## What needs to be done
Only the stretch below from the line holding "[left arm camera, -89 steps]" through the line holding "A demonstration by" should be restated, word for word and with both ends included; pictures stay out.

## Information shown
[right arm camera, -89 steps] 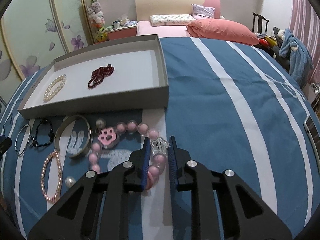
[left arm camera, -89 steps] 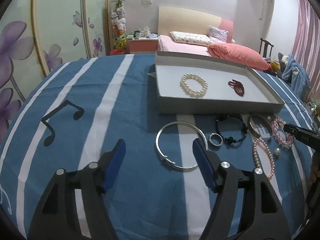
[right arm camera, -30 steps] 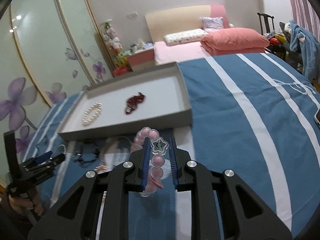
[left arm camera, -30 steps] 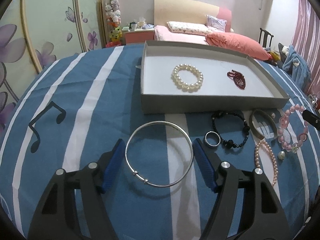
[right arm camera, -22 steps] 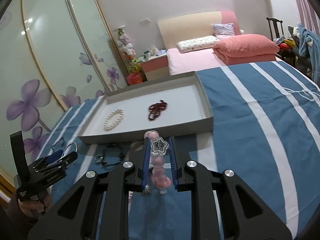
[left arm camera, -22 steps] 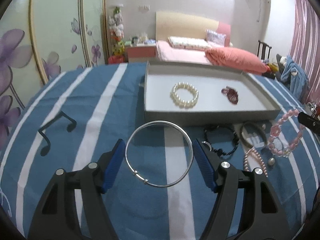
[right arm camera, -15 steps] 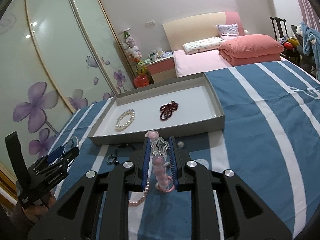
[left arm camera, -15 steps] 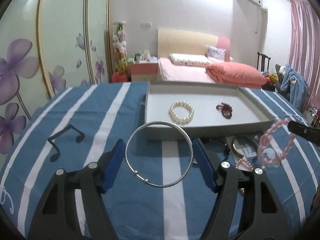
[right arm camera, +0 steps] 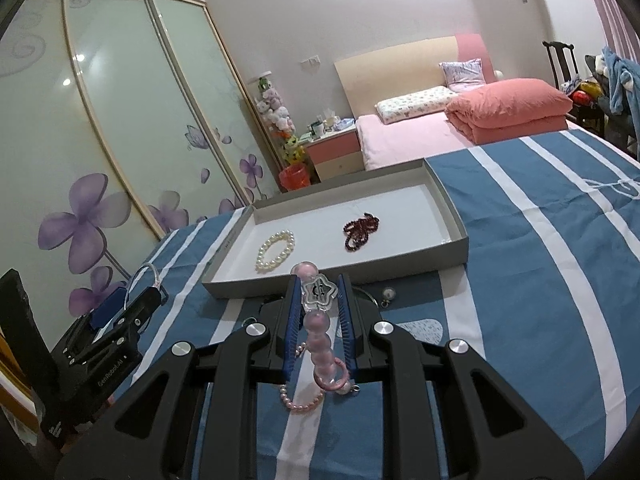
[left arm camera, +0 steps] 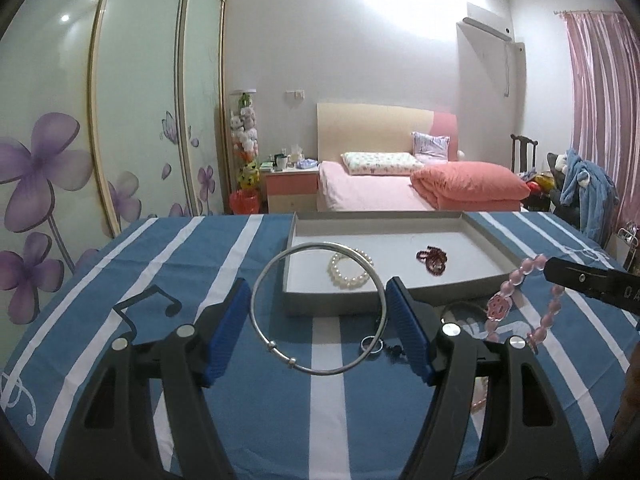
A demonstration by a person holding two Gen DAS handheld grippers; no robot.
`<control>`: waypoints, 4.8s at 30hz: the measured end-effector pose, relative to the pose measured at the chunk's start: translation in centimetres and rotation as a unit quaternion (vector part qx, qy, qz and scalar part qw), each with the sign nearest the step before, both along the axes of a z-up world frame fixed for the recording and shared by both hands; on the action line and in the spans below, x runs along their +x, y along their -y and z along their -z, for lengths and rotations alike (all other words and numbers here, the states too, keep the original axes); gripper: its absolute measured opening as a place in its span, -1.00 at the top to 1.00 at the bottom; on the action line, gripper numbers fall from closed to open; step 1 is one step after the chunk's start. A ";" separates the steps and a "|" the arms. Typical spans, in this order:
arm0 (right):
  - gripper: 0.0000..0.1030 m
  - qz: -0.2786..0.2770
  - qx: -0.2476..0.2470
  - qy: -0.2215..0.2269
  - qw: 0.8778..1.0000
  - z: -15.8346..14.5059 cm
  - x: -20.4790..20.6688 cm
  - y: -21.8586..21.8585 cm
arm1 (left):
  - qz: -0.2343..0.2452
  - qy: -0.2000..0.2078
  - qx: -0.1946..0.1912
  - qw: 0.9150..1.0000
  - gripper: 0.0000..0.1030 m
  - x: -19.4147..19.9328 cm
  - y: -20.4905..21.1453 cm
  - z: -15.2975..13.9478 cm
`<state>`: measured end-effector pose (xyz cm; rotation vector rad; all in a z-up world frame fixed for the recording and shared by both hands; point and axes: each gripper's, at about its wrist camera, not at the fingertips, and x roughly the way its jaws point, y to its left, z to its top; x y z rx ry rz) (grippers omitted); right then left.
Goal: Organize jewelry
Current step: 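Lift the pink bracelet and silver bangle and carry both over the gray tray, then open both tools to release the pink bracelet and bangle into the tray, then move the right tool to the single pearl pendant and close around it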
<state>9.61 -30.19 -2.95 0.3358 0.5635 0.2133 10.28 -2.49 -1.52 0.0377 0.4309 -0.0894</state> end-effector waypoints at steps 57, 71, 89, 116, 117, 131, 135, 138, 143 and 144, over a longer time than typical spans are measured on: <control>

## Solution to the problem
[left arm camera, -89 steps] 
[right arm camera, -30 steps] 
[left arm camera, -30 steps] 
[right arm camera, -22 steps] 
[left arm camera, -22 steps] 
[right arm camera, -15 steps] 
[left arm camera, -15 steps] 
[right arm camera, +0 steps] 
[left arm camera, +0 steps] 
A demonstration by a person holding two Gen DAS handheld grippers; no robot.

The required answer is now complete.